Mesmo com o celular sempre ao alcance da mão, visto que hoje o Brasil conta com 230 milhões de celulares ativos, de acordo com pesquisa da Fundação Getúlio Vargas de São Paulo (FGV-SP), os aparelhos são considerados uma opção emergencial para situações específicas, como quando acaba a bateria do celular.
O metalúrgico Hélio Almeida Alves, 57, precisou recorrer a um orelhão depois de anos sem usar um telefone público.
– Há cerca de um mês precisei usar o orelhão e tive sorte porque encontrei um que funcionava.
O comerciante Joacir Hilário Fontana, 52, conta que há cinco anos os telefones públicos na Avenida Itália com a Rua Feijó Júnior, estão fora de uso.

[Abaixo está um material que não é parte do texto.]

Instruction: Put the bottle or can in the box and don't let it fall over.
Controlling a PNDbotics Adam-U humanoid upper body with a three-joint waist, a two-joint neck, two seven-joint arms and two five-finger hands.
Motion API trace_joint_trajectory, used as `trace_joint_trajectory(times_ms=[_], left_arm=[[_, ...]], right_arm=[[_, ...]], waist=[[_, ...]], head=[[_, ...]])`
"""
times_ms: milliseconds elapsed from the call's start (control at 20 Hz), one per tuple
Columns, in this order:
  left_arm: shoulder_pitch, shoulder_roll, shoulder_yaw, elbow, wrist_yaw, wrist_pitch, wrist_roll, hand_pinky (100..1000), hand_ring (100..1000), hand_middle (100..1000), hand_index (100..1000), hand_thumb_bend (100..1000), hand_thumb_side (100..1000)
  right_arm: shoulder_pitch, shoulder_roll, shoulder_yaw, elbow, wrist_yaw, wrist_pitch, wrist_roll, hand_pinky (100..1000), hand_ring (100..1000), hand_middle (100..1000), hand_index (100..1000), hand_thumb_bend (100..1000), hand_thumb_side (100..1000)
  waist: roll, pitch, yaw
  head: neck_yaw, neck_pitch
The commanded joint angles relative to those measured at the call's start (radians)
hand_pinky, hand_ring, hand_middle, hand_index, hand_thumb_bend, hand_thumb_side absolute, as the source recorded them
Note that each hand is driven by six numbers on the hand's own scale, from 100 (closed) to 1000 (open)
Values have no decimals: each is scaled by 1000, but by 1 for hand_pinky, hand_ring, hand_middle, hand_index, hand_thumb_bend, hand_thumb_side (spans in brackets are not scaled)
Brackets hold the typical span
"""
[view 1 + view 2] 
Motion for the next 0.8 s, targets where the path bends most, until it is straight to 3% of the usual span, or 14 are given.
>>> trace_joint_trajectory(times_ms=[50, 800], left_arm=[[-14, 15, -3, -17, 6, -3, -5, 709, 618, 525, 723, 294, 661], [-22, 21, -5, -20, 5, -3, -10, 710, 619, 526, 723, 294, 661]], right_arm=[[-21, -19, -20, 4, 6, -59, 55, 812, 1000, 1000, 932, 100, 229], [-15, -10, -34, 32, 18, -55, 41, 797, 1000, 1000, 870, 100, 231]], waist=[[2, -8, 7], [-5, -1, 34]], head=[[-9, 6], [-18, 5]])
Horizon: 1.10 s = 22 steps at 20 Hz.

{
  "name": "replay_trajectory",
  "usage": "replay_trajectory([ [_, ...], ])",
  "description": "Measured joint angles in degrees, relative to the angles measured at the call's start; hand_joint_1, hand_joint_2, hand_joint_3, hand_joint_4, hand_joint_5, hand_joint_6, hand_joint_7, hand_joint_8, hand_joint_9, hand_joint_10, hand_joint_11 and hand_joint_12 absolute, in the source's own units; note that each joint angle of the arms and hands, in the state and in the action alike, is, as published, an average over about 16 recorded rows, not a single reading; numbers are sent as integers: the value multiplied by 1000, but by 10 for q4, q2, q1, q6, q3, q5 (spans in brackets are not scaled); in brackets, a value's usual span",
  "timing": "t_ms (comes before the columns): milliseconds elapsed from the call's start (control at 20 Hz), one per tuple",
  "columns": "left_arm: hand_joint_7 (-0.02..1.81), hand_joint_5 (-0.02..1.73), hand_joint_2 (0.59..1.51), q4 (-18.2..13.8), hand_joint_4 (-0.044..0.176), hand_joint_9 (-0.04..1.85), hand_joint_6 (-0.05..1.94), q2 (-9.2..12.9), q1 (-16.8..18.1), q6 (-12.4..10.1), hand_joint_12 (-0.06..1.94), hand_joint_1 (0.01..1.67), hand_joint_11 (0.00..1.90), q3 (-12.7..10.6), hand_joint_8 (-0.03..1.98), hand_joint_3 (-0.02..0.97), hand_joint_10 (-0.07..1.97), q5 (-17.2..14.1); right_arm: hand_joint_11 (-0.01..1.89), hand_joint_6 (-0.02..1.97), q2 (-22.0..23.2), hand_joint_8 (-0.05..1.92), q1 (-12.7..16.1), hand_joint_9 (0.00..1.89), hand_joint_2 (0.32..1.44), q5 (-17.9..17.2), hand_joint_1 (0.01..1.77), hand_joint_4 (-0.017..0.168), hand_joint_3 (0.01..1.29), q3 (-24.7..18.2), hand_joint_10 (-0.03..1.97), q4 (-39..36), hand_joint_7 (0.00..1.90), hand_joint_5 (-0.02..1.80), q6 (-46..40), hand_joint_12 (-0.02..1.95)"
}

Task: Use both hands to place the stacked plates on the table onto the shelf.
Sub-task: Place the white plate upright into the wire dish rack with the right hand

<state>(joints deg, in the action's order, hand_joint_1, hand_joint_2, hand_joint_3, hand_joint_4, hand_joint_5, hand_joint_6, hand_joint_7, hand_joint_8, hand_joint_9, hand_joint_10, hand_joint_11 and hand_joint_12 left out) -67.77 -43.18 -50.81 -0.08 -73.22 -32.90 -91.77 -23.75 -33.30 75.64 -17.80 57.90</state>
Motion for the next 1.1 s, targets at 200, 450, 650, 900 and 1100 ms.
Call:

– Muitas pessoas tentam usar o orelhão e não tem como porque estão estragados. Já solicitamos o conserto várias vezes – afirma.
A Blitz
Da Avenida Itália, onde fica o Parque Cinquentenário, até a Sinimbu, há três orelhões. O aparelho que fica entre a Teixeira Mendes e a La Salle, é um dos que está mais deteriorado. Os dois orelhões nas esquinas da Feijó com a Rio Branco estão fora de uso. Logo mais a frente, na praça João Pessoa, na Feijó com a Sinimbu, outros dois orelhões, seguem esquecidos. Ainda na Sinimbu, entre Feijó e a Coronel, há um telefone em frente ao São Carlos, sem sinal, sujo e depredado. Já entre a Moreira César e a Marechal Floriano, também na Sinimbu, há quatro aparelhos e nenhum deles funciona.
Entre a Visconde e a Garibaldi há um orelhão, que não está apto para ligações. Na esquina da Visconde com a Sinimbu, outro aparelho, fora de uso. Seguindo em direção ao Centro, há dois na esquina com a Montaury, bem depredados. Na praça Dante, na Marquês do Herval, onde antes tinha um orelhão há apenas uma placa de metal no chão. Na quadra, entre a Borges de Medeiros e a Alfredo Chaves, há três. Todos estragados.
Da Sinimbu até a Humberto de Campos, há um aparelho funcionando em frente a um restaurante. Na quadra entre a Angelina e a BR-116, há dois, ambos sem qualquer possibilidade de uso.
:: Na Júlio, do Imigrante a Alfredo Chaves, o orelhão não funciona. Da Alfredo até a Dante Alighieri, também não há mais aparelhos. Ao chegar a Dante, há dois telefones estragados. Na quadra da Coronel até a Feijó Júnior, há três aparelhos, dois deles na João Pessoa, nenhum faz ligações. Na quadra entre a La Salle e a Dr. Bozzano, em São Pelegrino, há o único orelhão apto a fazer ligações em toda Avenida Júlio de Castilhos. Da Dr. Bozzano até o final da Júlio não há mais orelhões na via.
:: Em relação a conservação, a Anatel esclarece que qualquer pessoa pode solicitar o reparo dos telefones públicos. A orientação é que contate a concessionária que, neste caso, é a Oi, e solicite o reparo, que deve ser realizado em 24 horas. A pessoa deve anotar e guardar o número do protocolo de atendimento. Se a reclamação não for atendida no prazo, isso deve ser informado à Anatel, por meio de um de seus canais de relacionamento com os consumidores: Central de Atendimento Telefônico Gratuito: 1331 ou 1332 (deficientes auditivos); ou na página da Anatel – Registrar Reclamação.
O que diz a Anatel
A Anatel informa ainda que a comunidade pode consultar os locais onde estão instalados os orelhões e se estão funcionando, por meio do Sistema Fique Ligado, disponível no endereço sistemas.anatel.gov.br/fiqueligado/.
Sobre a quantidade de aparelhos disponíveis na cidade, a agência ressalta que “Nas localidades com mais de 300 habitantes, as concessionárias devem ativar e manter orelhões para atender os estabelecimentos de ensino regular, de saúde, de segurança pública, bibliotecas e museus públicos, órgãos do Judiciário, do Executivo, do Legislativo, do Ministério Público e de defesa do consumidor, terminais rodoviários, aeródromos e áreas comerciais. Caso algum destes locais não tenha orelhão instalado, mediante solicitação, a concessionária responsável deverá providenciar”.